--- What you should do ---
Repeat the data precisely as given.

--- Material provided ---

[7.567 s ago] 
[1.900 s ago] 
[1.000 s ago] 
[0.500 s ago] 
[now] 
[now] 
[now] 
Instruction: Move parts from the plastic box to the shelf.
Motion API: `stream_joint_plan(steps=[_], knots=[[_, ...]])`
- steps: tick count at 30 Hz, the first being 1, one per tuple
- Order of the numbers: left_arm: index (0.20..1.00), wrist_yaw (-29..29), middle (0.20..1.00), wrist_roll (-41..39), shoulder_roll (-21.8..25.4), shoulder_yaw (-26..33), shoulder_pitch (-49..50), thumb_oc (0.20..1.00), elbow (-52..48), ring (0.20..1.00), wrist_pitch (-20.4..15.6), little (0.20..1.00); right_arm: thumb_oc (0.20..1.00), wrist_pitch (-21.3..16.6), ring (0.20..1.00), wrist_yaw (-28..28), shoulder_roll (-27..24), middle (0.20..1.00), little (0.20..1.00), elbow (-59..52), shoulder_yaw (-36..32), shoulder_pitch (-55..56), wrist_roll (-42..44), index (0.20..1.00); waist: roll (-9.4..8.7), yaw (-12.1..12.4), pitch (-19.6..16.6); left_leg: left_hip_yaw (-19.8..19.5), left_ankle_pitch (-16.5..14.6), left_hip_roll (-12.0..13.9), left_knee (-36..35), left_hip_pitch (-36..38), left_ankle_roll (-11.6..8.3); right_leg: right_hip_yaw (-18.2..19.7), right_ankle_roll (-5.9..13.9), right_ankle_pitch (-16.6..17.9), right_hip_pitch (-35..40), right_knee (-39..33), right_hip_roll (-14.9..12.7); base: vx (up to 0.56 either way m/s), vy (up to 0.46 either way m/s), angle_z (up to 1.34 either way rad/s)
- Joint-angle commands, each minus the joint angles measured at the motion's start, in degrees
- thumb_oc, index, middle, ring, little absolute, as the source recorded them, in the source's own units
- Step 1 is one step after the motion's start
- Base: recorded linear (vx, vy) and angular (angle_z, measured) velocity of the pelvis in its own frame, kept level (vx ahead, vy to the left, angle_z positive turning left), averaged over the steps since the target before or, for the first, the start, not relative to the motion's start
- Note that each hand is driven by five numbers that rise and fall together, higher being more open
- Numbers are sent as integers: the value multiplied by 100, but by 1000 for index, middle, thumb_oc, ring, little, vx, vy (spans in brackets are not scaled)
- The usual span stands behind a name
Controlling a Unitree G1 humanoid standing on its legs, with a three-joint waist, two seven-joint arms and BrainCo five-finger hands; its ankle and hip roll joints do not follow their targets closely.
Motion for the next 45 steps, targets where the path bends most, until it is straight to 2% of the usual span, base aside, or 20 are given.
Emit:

--- Reply to the exercise ---
[7.567 s ago] 
[1.900 s ago] 
[1.000 s ago] 
[0.500 s ago] 
[now] 
[now] 
[now] 
Instruction: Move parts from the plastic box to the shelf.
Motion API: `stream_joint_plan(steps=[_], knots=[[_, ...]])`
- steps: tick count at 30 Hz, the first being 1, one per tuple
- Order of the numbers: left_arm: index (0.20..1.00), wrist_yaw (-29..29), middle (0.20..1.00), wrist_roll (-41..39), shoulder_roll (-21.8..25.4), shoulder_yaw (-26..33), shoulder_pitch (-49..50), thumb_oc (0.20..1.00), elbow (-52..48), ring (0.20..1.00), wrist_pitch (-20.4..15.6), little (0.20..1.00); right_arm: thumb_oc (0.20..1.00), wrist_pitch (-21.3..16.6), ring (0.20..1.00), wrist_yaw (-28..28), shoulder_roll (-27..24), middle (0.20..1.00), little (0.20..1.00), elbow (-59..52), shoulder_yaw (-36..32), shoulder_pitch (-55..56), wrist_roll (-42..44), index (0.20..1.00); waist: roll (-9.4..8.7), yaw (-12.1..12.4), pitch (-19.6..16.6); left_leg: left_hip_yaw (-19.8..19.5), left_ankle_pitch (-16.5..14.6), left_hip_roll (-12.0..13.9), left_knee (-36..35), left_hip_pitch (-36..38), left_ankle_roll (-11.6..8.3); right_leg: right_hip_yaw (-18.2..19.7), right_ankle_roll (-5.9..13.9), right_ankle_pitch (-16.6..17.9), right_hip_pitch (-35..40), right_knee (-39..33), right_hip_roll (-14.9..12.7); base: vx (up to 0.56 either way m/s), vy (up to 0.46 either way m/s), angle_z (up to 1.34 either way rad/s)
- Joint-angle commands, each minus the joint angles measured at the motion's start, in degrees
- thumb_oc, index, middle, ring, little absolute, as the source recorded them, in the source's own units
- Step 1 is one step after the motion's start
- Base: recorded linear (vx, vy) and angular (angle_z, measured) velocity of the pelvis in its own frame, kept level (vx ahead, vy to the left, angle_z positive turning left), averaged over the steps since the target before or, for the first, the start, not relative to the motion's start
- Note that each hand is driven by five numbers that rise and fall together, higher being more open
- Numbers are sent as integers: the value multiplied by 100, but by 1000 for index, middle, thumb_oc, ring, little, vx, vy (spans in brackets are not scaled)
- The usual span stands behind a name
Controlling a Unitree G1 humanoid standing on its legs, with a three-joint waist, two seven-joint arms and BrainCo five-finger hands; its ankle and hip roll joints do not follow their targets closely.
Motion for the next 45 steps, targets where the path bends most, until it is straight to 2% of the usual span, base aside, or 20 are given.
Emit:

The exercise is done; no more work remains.